Dataset entries:
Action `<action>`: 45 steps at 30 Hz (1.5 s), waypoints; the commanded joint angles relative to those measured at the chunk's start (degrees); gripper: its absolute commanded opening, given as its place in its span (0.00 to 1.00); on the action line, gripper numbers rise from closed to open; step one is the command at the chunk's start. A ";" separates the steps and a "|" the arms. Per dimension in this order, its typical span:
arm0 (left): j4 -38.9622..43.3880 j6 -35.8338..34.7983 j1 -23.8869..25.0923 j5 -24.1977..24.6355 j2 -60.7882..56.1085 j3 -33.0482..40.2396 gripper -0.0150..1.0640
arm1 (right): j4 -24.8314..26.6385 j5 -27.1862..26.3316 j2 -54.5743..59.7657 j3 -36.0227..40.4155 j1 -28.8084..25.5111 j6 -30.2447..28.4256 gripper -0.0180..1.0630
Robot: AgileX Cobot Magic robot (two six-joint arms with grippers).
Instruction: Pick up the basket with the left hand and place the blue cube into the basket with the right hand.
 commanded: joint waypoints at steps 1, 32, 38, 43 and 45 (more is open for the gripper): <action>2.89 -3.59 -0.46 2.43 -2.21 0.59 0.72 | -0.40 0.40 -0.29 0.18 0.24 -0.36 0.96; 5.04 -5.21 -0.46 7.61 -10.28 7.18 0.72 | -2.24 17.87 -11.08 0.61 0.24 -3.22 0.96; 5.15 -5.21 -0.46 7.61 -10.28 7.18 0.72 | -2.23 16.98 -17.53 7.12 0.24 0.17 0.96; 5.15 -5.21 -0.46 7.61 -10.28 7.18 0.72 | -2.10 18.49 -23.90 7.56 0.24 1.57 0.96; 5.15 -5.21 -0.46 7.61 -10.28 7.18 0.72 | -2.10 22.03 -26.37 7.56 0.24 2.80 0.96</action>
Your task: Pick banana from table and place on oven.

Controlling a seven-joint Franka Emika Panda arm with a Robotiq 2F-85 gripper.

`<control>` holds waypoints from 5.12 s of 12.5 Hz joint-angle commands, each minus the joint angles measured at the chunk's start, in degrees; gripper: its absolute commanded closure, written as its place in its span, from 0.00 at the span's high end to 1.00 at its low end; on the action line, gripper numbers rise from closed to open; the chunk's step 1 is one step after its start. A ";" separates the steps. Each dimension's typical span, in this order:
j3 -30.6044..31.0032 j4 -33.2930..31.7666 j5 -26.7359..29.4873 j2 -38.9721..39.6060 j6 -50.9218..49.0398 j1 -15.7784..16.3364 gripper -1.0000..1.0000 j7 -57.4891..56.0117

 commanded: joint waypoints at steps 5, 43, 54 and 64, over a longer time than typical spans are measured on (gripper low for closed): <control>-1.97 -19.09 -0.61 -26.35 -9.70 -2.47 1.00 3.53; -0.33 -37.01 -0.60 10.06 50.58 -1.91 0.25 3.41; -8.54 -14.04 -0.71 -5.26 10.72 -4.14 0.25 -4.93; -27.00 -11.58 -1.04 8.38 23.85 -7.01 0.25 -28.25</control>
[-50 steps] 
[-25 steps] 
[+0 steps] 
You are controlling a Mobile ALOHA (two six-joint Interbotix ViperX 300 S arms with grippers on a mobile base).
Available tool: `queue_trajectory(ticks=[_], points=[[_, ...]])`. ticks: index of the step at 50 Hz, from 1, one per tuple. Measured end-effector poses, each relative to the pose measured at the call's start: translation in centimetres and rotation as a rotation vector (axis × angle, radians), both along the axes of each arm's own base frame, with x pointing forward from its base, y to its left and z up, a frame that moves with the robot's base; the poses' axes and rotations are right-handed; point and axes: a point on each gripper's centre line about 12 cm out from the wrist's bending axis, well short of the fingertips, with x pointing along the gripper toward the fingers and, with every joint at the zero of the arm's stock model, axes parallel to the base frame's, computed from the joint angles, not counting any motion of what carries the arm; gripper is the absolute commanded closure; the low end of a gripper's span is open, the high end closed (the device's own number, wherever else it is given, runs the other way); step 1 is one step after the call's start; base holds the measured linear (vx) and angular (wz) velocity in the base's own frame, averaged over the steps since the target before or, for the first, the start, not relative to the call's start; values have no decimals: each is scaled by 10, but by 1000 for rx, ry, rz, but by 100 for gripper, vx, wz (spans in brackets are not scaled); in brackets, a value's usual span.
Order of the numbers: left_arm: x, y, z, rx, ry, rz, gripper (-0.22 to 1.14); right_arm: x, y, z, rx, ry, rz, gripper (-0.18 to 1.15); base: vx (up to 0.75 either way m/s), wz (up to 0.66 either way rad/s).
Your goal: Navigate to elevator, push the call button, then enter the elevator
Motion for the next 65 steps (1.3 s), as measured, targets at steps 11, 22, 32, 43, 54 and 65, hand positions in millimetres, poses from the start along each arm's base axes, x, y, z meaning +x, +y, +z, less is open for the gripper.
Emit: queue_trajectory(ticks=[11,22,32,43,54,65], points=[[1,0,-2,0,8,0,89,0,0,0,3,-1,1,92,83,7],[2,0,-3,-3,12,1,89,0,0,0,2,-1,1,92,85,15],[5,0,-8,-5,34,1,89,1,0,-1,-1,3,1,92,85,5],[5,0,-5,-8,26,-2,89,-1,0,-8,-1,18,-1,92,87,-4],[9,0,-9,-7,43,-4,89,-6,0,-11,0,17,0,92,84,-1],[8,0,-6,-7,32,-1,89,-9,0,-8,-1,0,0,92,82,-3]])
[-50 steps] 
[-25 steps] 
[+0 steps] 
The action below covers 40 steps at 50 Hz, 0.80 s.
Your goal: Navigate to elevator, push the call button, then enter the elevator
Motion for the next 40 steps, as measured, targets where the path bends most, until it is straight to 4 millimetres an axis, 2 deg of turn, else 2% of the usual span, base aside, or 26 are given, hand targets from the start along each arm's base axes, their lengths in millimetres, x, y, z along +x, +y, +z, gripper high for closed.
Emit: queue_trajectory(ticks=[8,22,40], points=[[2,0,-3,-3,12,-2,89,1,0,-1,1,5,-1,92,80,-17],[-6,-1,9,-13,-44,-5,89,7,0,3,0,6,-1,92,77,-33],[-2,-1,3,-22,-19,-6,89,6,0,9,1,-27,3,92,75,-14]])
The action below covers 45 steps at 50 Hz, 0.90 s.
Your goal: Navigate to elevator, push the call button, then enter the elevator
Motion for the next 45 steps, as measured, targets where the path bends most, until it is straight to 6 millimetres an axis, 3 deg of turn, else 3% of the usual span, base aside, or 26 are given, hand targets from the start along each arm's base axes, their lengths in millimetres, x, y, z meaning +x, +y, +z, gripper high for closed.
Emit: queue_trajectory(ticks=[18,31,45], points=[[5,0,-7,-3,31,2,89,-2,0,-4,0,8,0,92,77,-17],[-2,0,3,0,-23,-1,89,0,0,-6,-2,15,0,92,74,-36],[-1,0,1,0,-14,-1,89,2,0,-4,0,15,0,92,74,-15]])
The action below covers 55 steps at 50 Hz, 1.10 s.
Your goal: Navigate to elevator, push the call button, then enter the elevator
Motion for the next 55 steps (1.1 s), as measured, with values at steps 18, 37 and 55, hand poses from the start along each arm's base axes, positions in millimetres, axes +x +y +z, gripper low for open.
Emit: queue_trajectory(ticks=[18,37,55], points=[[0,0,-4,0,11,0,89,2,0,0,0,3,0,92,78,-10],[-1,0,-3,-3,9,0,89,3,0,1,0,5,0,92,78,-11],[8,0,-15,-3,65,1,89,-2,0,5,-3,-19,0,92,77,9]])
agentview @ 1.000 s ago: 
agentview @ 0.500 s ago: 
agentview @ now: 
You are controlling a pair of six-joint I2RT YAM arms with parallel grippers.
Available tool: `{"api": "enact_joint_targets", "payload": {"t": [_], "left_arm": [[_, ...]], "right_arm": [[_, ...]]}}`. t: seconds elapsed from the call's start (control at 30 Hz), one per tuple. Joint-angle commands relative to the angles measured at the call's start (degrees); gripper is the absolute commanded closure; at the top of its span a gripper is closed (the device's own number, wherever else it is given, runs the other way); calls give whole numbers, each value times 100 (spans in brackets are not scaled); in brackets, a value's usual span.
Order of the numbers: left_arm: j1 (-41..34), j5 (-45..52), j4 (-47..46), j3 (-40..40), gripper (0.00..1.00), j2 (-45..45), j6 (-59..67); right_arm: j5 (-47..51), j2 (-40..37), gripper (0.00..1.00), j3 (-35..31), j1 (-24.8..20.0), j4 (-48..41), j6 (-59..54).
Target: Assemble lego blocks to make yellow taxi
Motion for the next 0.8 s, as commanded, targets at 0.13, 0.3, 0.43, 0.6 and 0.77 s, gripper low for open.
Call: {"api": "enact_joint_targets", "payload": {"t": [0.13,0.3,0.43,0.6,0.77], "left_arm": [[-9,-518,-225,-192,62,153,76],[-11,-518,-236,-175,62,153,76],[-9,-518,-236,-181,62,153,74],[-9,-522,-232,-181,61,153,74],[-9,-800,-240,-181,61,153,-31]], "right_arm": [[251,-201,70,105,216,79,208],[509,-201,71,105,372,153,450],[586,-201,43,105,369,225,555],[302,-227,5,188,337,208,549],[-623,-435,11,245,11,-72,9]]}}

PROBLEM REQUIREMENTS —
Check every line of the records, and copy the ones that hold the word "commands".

OUTPUT OF THE EXERCISE —
`<control>` holds waypoints from 5.12 s of 12.5 Hz joint-angle commands, each minus the joint angles measured at the chunk's start, in degrees; gripper: its absolute commanded closure, written as its place in its span, from 0.00 at the span's high end to 1.00 at its low end; on the action line, gripper numbers rise from closed to open; the chunk's step 1 is one step after its start. A ";" separates the steps. Each dimension's typical span, in this order:
Available tool: `{"api": "enact_joint_targets", "payload": {"t": [_], "left_arm": [[_, ...]], "right_arm": [[_, ...]]}}`. t: seconds elapsed from the call's start (control at 30 Hz), one per tuple. Joint-angle commands relative to the angles measured at the call's start (degrees); gripper is the absolute commanded closure; at the top of its span a gripper is closed (the device's own number, wherever else it is given, runs the other way); calls give whole numbers, each value times 100 (spans in brackets are not scaled); in brackets, a value's usual span.

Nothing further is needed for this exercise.